• _How to complete this task_
Tell how many lines in the records contain the word "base"; the number alone is the answer.

• _Information supplied_
- Opening Delimiter -
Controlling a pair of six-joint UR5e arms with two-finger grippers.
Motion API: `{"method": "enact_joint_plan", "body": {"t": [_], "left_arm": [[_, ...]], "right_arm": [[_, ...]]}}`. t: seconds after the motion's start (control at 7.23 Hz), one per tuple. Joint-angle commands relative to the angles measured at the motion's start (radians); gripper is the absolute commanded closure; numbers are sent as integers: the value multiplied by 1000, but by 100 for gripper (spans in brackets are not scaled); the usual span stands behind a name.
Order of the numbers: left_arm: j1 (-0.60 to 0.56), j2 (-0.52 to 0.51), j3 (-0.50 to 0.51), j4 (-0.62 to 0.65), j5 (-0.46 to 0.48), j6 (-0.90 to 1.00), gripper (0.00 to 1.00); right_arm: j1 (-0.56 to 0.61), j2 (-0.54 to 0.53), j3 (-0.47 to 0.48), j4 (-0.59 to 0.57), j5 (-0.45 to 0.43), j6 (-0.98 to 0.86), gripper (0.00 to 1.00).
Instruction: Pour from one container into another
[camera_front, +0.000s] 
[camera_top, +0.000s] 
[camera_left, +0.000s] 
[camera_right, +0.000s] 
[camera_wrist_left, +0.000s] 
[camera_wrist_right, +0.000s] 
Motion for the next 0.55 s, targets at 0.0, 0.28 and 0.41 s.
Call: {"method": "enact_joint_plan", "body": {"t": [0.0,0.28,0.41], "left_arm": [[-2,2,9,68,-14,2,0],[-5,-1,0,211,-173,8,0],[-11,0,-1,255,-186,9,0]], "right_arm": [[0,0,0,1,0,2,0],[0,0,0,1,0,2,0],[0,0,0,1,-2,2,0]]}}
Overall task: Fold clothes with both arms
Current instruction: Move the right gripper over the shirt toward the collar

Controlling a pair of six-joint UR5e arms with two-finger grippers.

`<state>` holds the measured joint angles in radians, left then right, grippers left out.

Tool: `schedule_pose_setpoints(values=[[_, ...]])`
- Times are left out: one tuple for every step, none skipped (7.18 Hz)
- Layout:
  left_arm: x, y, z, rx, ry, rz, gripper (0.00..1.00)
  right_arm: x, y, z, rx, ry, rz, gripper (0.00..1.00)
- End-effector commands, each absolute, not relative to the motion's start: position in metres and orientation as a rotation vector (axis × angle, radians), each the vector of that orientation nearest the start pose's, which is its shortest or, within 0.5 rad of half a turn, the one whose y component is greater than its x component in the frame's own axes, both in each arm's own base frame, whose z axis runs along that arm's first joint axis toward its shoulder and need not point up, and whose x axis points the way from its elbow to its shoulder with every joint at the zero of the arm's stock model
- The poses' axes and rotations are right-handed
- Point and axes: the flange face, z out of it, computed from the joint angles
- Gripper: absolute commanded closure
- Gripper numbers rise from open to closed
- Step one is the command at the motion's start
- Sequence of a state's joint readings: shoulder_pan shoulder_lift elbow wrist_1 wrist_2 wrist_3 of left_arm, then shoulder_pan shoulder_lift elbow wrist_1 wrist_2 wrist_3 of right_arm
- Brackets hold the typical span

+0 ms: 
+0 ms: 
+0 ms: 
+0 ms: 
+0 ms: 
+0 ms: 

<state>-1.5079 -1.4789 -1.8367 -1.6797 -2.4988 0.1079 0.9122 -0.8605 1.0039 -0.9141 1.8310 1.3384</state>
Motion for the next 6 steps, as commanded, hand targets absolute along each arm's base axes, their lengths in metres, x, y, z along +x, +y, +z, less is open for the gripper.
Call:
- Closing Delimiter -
• _Response to the task_
2